Required action: Go through the material below and copy all lines with "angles".

(Beginning of Data section)

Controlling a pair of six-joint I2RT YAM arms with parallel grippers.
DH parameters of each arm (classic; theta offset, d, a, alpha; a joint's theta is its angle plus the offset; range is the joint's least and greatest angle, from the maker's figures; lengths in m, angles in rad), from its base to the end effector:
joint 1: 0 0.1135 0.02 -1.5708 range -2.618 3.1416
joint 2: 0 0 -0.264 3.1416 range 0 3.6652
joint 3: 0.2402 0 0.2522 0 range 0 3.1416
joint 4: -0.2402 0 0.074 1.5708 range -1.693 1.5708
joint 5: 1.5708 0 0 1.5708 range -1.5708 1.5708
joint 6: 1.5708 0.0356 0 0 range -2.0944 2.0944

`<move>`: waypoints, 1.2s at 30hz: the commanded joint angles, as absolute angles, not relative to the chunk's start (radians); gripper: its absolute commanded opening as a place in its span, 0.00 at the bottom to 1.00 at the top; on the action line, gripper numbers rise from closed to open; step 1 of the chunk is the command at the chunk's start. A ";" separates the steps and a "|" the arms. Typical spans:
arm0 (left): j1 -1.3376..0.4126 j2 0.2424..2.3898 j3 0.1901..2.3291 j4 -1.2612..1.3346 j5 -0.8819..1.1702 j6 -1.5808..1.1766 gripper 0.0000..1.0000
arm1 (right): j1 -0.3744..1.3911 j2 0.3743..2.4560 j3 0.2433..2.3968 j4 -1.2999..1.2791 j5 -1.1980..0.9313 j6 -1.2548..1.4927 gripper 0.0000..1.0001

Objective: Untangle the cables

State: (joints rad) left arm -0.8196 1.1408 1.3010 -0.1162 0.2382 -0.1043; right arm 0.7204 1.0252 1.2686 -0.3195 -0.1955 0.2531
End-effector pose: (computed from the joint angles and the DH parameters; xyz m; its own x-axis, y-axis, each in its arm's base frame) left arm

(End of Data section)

Output of the exercise:
DH parameters of each arm (classic; theta offset, d, a, alpha; a joint's theta is its angle plus the offset; range is the joint's least and greatest angle, from the maker's figures; lengths in m, angles in rad), from its base to the end effector:
`<move>`: waypoints, 1.2s at 30hz: the commanded joint angles, as absolute angles, not relative to the chunk's start (radians); gripper: its absolute commanded opening as a place in its span, 0.00 at the bottom to 1.00 at the top; on the action line, gripper numbers rise from closed to open; step 1 of the chunk is the command at the chunk's start. A ";" separates the steps and a "|" the arms. Typical spans:
End-effector pose: (computed from the joint angles and the DH parameters; xyz m; its own x-axis, y-axis, each in its arm's base frame) left arm

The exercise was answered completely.